Running Concrete in a serverless environment

mesuva · January 8, 2023, 9:53pm

Hi everyone,

First thing, take a quick glance at this site:
https://d39v4abs5ngx4v.cloudfront.net

There’s your pretty default V9 install, nothing unusual, the search works, etc.

There might be a few odd pages that don’t work, but overall it should be fairly fast and seem like a normal install.

I can log into this and edit it fine, add pages, edit blocks, visit the dashboard, etc.

But the interesting this is that this test copy is not running on a server as such, it’s running in a ‘serverless’ configuration.

If you’re not familiar with what ‘serverless’ is/means, it’s where instead of you spinning up a server and running something like Apache/Nginx, and having that server constantly running waiting for requests, you instead deploy your code to a service that effectively runs your code only when a request comes in.

In this particular case this site is running on Amazon Web Services, using their ‘Lambda’ service to actually run the PHP (there’s more to it than that, but that’s the main thing in play here).

The benefits then are:

you don’t actually have a server to monitor and maintain. It won’t go down due to lack of disk space, crashed processes, filesystem corruptions, etc
it can handle a large number of requests simultaneously, it scales automatically (and you can also have scaling databases too)
you have effectively unlimited storage space
security is arguably higher, as there’s no server to exploit
costs can be quite low, as you only pay for the time your code is running

Now all these points have caveats, and there are quite a number of potential drawbacks, but that’s the overview at least.

For a PHP framework like Laravel, it works great serverless, and we’ve had a lot of success running some mission-critical apps this way. I’ve actually moved some from being on normal servers over to serverless and haven’t looked back.

But I’ve often wondered if Concrete could be run this way, especially when Concrete and Laravel share a lot of the same DNA design and code wise. Hence setting up the little experiment.

So how does this work?

There’s a framework just called ‘Serverless’, which is where you describe what you’d like to run in a yaml script, resources like S3 buckets, and even databases, and it then automates the process of setting this up somewhere like AWS.

Then there’s a project called Bref, which provides a PHP runtime for Lambda. This is effectively a plugin for Serverless, and with both together allows you to run PHP scripts serverless. (if you are interested in serverless PHP, start here, and read the documentation thoroughly)

And finally I’ve used a related project called Lift, which further makes automating some of the common patterns of setting up a website easier.
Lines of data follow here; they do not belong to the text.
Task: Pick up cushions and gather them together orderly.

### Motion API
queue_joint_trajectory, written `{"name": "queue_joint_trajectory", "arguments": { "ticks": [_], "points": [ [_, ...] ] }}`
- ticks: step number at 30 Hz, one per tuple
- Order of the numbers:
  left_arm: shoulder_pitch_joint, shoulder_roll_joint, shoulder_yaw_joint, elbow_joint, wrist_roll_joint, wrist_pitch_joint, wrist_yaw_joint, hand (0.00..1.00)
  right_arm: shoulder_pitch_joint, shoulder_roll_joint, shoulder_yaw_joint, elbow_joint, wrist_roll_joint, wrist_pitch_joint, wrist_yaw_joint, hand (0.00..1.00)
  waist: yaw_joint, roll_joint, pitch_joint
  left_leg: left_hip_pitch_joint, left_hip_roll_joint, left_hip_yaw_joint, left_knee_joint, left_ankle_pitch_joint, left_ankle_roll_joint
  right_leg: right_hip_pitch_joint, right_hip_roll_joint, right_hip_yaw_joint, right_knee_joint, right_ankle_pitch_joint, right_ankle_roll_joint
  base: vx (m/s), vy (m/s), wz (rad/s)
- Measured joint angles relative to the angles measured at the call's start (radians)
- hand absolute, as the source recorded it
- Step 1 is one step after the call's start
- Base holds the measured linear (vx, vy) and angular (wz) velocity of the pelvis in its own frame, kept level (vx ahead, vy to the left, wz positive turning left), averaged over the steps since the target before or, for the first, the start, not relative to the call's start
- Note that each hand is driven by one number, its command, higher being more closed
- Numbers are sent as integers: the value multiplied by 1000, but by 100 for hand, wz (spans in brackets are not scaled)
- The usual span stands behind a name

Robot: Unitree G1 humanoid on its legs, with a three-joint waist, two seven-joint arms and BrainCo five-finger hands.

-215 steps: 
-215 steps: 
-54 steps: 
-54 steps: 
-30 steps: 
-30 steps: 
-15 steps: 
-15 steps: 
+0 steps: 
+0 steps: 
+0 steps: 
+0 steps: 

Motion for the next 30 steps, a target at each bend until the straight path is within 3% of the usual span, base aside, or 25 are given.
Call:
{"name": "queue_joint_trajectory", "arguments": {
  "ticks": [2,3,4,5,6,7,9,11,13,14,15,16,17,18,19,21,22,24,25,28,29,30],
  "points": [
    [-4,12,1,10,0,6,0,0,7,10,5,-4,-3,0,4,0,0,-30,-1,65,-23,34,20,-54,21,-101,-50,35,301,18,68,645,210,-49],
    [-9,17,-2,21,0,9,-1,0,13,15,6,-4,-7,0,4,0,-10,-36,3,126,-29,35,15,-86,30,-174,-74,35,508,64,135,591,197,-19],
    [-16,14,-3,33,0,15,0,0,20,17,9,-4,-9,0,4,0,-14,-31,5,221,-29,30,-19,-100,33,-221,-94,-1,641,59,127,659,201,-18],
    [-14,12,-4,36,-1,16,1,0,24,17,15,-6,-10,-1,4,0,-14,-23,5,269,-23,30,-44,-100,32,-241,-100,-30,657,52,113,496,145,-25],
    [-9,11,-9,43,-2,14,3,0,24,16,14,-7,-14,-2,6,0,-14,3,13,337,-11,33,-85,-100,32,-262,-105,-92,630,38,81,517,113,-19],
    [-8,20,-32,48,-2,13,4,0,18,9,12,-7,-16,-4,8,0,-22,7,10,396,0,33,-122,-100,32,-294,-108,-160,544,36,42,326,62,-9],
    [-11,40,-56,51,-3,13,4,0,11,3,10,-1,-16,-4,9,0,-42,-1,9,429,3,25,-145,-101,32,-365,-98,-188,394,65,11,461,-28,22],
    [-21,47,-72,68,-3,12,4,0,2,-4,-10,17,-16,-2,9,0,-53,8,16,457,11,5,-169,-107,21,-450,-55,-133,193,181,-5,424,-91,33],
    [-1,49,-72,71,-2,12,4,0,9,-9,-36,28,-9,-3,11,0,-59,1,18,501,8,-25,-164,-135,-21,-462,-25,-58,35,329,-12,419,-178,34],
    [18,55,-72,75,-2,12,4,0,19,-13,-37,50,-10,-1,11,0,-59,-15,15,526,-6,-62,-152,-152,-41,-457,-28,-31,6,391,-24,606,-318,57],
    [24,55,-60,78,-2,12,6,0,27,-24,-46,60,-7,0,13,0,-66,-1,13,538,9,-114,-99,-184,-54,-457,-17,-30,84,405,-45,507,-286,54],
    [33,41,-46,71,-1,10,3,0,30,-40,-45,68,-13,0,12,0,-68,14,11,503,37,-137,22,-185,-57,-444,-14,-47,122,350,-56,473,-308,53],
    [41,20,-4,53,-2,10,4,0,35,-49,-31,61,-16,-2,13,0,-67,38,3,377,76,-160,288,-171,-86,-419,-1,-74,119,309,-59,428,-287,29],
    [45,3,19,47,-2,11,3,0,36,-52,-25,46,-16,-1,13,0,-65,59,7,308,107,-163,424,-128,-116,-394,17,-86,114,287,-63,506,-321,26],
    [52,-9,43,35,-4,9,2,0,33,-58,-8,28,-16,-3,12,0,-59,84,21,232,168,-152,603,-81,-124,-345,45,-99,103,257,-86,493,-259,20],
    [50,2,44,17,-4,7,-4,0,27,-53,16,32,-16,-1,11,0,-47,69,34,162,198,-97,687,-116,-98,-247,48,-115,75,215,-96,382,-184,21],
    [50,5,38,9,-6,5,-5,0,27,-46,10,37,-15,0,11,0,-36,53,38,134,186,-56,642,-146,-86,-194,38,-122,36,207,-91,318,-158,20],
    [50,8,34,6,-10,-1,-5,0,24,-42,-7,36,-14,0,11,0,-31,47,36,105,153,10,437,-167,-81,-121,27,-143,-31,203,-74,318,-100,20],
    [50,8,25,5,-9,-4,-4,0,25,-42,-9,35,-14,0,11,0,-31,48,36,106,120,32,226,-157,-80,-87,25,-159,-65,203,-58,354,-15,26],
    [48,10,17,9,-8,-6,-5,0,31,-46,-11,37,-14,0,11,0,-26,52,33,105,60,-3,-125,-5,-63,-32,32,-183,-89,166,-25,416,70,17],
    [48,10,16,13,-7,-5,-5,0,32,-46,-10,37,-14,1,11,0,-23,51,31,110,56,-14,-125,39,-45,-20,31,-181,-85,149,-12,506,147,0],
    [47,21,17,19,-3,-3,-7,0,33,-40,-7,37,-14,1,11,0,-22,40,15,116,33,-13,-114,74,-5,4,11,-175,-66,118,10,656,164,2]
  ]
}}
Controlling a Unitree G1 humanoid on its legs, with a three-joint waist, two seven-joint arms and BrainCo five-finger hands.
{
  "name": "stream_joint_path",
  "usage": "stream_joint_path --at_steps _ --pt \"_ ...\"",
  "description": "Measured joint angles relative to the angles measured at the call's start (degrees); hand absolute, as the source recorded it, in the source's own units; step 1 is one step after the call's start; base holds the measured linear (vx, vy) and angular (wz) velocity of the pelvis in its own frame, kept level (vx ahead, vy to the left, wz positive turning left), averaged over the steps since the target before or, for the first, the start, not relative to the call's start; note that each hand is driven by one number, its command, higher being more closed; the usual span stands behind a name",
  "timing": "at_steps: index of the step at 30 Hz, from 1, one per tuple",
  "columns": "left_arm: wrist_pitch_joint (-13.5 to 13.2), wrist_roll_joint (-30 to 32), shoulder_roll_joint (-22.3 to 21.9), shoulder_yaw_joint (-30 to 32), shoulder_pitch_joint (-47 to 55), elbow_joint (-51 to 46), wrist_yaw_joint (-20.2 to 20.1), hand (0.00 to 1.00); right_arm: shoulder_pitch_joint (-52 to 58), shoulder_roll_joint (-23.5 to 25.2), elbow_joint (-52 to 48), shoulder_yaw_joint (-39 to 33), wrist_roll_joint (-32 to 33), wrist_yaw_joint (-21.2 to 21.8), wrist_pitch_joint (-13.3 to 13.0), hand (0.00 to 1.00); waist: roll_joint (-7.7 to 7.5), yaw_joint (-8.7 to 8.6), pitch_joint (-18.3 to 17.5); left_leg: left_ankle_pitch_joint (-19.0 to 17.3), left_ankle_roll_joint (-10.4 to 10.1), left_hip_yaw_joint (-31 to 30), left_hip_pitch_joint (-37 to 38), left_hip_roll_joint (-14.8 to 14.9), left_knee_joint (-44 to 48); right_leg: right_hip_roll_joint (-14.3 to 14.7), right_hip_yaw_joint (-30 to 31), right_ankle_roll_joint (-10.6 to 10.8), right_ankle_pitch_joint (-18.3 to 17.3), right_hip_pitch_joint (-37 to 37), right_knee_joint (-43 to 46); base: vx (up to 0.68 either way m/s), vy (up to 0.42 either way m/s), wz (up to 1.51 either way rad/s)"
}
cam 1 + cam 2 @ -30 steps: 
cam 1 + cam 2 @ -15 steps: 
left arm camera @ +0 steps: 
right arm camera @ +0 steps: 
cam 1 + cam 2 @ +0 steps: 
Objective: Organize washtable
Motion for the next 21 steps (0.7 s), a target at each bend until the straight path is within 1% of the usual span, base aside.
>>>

It was after realising what Lift did that I realised it might be possible to actually run Concrete serverless.

The final script is actually only about 50 lines, and most of that is copy and paste config that is quite generic and easy to read.

What it does when it deploys:

when the deployment is triggered it packages up all of Concrete’s code into a zip, pushes it up to Amazon’s Lambda and API gateway, configuring Bref to actually run the PHP code.
Separately collects static files, like in /concrete/js or /concrete/images, and sends them up to an S3 bucket
set up Amazon’s Cloudfront (which is like a CDN), to serve the static files from S3, but send other web requests to Lambda to be run (so actually like a normal webserver)

There’s also a database set up for this, but that’s not serverless, just created separately.
I’ve not added a custom domain here, but that’s not hard to do with Cloudfront.

Emailing should be quite easy to set up, as it’s just a case of using Amazon’s emailing system.

However, there’s quite a lot of issues to resolve:

Think of Lambdas like little instant virtual machines that spin up, run your code, then disappear. They don’t have a persistent file system, meaning you can’t write anything to them at all. The only place you can write is to /tmp, just for things like processing files, but that disappears at the end of the request. So this means that I’ve had to configure Concrete’s cache to write to /tmp instead of in the /application/files directory (not too tricky)
Because sessions write to the filesystem by default, I’ve I also had to change sessions to be database driven (very easy, fortunately)
Concrete’s File Manager also expects to write files and thumbnails to /application/files, so you have to install an S3 driver to read and write to an S3 bucket instead. Ordinarily this shouldn’t be a problem, but my S3 add-on (which admittedly was written a while ago) seems to still want to write to the filesystem for some reason, so I haven’t got this working yet. In theory it should work, but may take some fiddling.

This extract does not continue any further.